Jackboy the cattledog was an omnidirectional reliever,
as is the Chihuahua, Apollonia, although she twists and
snaps at blinking fireflies in mid-squat, never connecting
with the dancing, lighted beetles. I do not recall the
bulldog’s habits, but Scotch trended towards the untidy
in all else, and expended as little energy as possible,
often leaning against the house while peeing on it. I
cannot say which direction my next scientific inquiry
will take, but I will, as always, follow the dogs’ lead.

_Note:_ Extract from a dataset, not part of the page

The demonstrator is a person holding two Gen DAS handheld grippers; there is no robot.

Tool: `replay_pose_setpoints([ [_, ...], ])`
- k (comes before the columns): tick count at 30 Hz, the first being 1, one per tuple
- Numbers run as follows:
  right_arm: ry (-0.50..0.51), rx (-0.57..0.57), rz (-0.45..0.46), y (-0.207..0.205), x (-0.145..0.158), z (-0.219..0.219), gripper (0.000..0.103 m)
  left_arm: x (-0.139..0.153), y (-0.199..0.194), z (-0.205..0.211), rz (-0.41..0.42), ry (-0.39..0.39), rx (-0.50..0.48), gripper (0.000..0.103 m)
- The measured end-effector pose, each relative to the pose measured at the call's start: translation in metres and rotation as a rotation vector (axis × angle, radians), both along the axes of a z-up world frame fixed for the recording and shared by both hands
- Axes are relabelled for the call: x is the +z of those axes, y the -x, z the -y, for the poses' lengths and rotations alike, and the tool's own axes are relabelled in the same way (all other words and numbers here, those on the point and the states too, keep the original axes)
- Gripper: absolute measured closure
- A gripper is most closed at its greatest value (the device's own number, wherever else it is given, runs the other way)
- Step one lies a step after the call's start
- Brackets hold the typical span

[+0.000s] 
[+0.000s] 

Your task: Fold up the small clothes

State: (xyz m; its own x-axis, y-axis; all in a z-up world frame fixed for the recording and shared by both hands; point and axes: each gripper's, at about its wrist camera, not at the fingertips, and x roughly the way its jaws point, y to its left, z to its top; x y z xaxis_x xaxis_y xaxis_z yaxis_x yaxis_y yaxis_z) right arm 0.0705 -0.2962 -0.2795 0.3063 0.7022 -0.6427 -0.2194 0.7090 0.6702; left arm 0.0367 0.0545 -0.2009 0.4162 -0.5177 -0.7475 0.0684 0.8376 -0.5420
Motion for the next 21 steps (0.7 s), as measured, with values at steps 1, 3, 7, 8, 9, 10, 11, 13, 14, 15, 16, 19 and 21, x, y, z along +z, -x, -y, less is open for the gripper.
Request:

This poem last appeared here in December 2017, and was written during the August 2016 Tupelo Press 30-30 Challenge. Many thanks to Susan Nefzger for sponsoring the poem. She is NOT to blame for the title or the contents of the poem…
Waiting for the Shakuhachi, I Practice with What I Have
The tone feels round on shorter bottles,
which more closely resemble my shape.
Longnecks pitch lower, while the emptied
pinot requires more controlled air flow.
My grooved fingers fumble in their
search for meaning. I know this silence,
but that one requires more study.
Cool air stumbles in
through the trees.
Ah, autumn’s return.
This first appeared on The Zen Space. Thank you, Marie Marshall, for publishing my work!